A rede social criada em 2004 por Mark Zuckerberg na Universidade de Harvard – no âmbito das relações hedonistas, de afirmação de status e de jogos passionais entre os estudantes

universitários – rapidamente cresceu, ganhando dimensão mundial e diversificando o tipo de utilizadores, bem como os usos que fazem da rede. Esta passou a ser utilizada em simultâneo para os mais diversos tipos de finalidades (Miller, 2010, 2011: in passim), como a frivolidade, a manifestação de ideologias e de identidades, assim como o seu uso estratégico face aos mais diversos sistemas políticos, a surgirem de modo sobreposto.

Em 2008, na Colômbia, uma página no Facebook contra os raptos levados a cabo pelas FARC (Forças Armadas Revolucionárias da Colômbia) conseguiu em apenas um mês uma manifestação com milhões de pessoas (Neumayer, 2008: 3; Miller, 2011: 187, 188).

Os telemóveis e mais tarde a Internet – com o Twitter, o YouTube e o Facebook – permitiram contornar a censura dos mass media no Egito e ser um complemento informativo na Tunísia, nomeadamente na monitorização de eleições, com cidadãos comuns a emergirem como novos atores que contribuíram para desencadear processos de democratização nestes países (Perna, 2012: in passim).

Os protestos populares que levariam à queda do regime de Hosni Mubarak foram desencadeados por Esraa Abdel Fattah, uma mulher de 27 anos que em março de 2008 criou uma página no Facebook para apoiar uma greve de trabalhadores da indústria têxtil, conseguindo em semanas um largo apoio que foi muito para lá da rede social (a que na altura ainda só uma pequena parte da população tinha acesso) (Faris, 2008: 1-3). A 'Primavera Árabe' não foi prevista pelos estudiosos, cujo foco de análise deixava de fora as novas redes onde a cultura da revolução se estava a desenvolver (Musleh, 2012: 15).

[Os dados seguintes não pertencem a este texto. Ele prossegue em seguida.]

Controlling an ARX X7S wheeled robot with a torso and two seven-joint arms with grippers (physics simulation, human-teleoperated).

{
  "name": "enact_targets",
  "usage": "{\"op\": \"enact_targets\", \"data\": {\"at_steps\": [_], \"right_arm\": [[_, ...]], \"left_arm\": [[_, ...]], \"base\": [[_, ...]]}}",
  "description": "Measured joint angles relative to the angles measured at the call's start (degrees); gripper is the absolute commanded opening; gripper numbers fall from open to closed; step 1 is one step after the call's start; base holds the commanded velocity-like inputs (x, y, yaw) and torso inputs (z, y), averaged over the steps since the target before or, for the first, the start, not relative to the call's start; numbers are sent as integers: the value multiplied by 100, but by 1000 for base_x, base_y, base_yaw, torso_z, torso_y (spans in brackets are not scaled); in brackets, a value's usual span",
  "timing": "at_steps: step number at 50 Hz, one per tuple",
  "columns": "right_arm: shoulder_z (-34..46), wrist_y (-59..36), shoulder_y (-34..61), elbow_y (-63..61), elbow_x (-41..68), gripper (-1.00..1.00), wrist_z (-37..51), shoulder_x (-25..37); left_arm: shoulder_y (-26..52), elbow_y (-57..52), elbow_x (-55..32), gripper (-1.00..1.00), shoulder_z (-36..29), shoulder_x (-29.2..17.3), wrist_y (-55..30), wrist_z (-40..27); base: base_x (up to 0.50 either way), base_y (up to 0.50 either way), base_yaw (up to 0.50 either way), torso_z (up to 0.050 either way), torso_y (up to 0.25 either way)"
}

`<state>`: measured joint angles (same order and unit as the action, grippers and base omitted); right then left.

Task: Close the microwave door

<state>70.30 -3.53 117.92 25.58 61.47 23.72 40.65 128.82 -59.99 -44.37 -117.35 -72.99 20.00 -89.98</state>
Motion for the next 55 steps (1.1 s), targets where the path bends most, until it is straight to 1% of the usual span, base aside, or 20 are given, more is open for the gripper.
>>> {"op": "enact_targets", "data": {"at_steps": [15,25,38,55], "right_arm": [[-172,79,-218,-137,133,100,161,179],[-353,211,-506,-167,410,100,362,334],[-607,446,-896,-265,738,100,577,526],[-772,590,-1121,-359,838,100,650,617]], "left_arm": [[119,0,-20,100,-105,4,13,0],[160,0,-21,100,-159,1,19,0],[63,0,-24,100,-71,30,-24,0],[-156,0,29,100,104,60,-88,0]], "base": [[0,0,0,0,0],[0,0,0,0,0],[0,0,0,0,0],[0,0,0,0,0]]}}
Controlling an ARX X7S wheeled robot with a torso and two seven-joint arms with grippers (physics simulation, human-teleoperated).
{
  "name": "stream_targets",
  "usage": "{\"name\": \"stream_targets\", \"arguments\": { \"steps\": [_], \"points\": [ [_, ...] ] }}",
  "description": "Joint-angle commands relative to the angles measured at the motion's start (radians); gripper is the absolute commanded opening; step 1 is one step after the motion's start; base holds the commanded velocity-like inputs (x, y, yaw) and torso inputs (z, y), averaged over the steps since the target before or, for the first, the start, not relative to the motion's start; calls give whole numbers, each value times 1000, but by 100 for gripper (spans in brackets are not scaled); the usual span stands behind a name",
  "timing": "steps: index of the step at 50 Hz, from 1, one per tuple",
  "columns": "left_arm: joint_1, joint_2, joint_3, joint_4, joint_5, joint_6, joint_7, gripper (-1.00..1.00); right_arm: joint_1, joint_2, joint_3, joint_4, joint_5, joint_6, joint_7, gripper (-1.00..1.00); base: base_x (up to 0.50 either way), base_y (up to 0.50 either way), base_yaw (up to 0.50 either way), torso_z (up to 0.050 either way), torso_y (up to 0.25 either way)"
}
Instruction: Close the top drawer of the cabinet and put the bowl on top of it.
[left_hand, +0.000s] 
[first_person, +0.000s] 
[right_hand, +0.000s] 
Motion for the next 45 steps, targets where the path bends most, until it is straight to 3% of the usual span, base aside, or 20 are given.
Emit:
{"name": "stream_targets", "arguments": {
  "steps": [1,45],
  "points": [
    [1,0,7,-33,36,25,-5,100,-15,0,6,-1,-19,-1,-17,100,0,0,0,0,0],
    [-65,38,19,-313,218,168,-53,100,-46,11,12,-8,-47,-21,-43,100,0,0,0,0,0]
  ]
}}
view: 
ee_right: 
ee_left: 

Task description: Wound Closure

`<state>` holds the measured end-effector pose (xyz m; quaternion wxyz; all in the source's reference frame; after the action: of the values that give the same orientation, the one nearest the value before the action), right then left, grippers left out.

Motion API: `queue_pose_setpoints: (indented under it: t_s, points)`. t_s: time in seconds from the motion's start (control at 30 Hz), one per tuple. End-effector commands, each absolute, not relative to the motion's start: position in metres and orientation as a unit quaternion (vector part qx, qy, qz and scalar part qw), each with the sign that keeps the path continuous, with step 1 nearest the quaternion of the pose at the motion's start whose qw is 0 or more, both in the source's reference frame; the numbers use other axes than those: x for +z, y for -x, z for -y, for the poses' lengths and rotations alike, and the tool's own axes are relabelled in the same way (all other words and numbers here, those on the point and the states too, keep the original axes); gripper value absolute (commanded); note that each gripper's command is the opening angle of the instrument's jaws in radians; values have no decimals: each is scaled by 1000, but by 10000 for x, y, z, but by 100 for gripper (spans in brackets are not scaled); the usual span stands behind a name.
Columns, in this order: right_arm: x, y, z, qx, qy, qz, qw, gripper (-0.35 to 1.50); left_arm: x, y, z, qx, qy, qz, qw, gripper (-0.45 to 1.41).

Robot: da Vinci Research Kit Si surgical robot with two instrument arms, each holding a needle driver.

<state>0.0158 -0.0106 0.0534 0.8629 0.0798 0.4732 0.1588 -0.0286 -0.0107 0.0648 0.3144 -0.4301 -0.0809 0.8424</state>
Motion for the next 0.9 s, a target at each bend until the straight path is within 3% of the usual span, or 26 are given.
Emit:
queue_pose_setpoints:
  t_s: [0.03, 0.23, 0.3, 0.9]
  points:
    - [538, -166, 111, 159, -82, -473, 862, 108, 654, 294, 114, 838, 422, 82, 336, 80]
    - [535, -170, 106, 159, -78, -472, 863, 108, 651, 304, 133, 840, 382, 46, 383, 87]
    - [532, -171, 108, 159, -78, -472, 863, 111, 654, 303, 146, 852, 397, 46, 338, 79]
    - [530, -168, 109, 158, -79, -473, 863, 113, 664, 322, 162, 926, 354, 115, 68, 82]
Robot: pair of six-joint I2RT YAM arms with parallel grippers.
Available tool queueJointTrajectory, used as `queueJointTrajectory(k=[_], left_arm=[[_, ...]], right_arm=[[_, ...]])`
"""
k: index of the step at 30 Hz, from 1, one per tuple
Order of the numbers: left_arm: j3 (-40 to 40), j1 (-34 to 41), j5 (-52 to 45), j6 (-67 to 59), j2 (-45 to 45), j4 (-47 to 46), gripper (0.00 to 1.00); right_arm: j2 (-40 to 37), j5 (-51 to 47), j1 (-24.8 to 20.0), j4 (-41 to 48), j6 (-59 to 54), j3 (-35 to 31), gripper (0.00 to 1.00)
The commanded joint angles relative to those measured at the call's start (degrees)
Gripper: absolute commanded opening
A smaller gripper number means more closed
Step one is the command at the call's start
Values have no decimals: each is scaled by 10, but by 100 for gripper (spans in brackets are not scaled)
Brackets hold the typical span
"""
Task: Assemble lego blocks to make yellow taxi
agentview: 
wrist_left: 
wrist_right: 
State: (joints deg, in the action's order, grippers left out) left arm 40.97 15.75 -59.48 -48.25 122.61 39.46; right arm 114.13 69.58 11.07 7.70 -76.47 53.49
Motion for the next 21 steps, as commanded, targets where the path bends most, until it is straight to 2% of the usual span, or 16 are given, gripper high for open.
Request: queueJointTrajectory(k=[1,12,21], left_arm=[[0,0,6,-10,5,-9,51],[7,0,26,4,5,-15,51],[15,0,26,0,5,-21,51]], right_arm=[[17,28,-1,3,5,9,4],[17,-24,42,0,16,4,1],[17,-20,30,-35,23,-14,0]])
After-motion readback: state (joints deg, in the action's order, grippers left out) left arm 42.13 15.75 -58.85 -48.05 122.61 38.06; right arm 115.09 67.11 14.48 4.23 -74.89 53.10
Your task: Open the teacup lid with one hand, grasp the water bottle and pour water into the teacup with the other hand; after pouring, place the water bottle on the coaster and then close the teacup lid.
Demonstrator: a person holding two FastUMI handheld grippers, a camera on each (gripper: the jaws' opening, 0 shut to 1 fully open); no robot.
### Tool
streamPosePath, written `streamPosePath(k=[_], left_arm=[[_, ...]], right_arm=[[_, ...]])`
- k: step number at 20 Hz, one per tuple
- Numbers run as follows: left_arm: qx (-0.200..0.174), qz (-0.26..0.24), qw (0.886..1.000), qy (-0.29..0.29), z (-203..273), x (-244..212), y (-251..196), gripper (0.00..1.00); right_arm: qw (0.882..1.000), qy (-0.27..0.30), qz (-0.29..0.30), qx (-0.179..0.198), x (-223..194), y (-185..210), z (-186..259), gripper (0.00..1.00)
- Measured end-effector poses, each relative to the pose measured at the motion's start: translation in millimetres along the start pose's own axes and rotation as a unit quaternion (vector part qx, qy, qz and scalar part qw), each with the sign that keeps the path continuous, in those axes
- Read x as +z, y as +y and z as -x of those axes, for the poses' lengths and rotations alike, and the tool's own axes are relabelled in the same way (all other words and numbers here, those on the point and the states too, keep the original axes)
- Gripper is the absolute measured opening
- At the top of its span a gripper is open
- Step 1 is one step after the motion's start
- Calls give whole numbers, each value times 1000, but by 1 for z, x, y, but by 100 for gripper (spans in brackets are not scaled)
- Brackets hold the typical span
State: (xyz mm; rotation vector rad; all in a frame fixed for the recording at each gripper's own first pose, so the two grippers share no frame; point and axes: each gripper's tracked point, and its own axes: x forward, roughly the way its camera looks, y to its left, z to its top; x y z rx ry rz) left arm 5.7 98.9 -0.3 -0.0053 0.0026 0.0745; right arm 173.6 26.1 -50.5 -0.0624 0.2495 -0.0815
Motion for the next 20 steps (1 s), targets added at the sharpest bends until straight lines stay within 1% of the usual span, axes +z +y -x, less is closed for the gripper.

As vagas de protestos geradas no norte de África, no Egito e Tunísia, e posteriormente na Líbia, Marrocos e Argélia, apresentam diferenças entre si, acentuando-se ainda mais em países do sul da Europa, como Portugal, França, Itália e Espanha (Tejerina, 2012: 94). Enquanto a ‘Primavera Árabe’ nasceu no âmbito de lutas pela democratização dos regimes políticos e as redes descentralizadas da Internet permitiram, pelo menos na fase inicial, contornar o controlo de regimes autoritários, nos protestos do sul da Europa o online surgiu como um veículo capaz de permitir o estabelecimento de novas dinâmicas de inter-relações, em proximidade com o imediatismo das práticas do quotidiano e num contexto de grande heterogeneidade e complexidade social. Num momento mais intenso das medidas de austeridade, em sequência da crise no sistema neoliberal, a

Internet veio ao encontro do descontentamento e do sentimento de falta de representatividade dos dirigentes políticos, surgindo ao mesmo tempo como uma janela de saída para um sistema em que a esfera pública se encontrava fechada, sem espaço para um debate face ao domínio mediático da narrativa neoliberal.

A Internet e o Facebook têm tido um papel central na contestação dos movimentos de crise ao anti-capitalismo neoliberal. A magnitude alcançada pelas manifestações da GAR contribuiu para a abertura de um novo ciclo de protestos, com a expansão internacional dos novos modos de mobilização, grande propagação internacional dos reportórios e bases populares mais alargadas, mas mais circunscritas aos diferentes Estados-Nação, num cenário de contágios e influências recíprocas.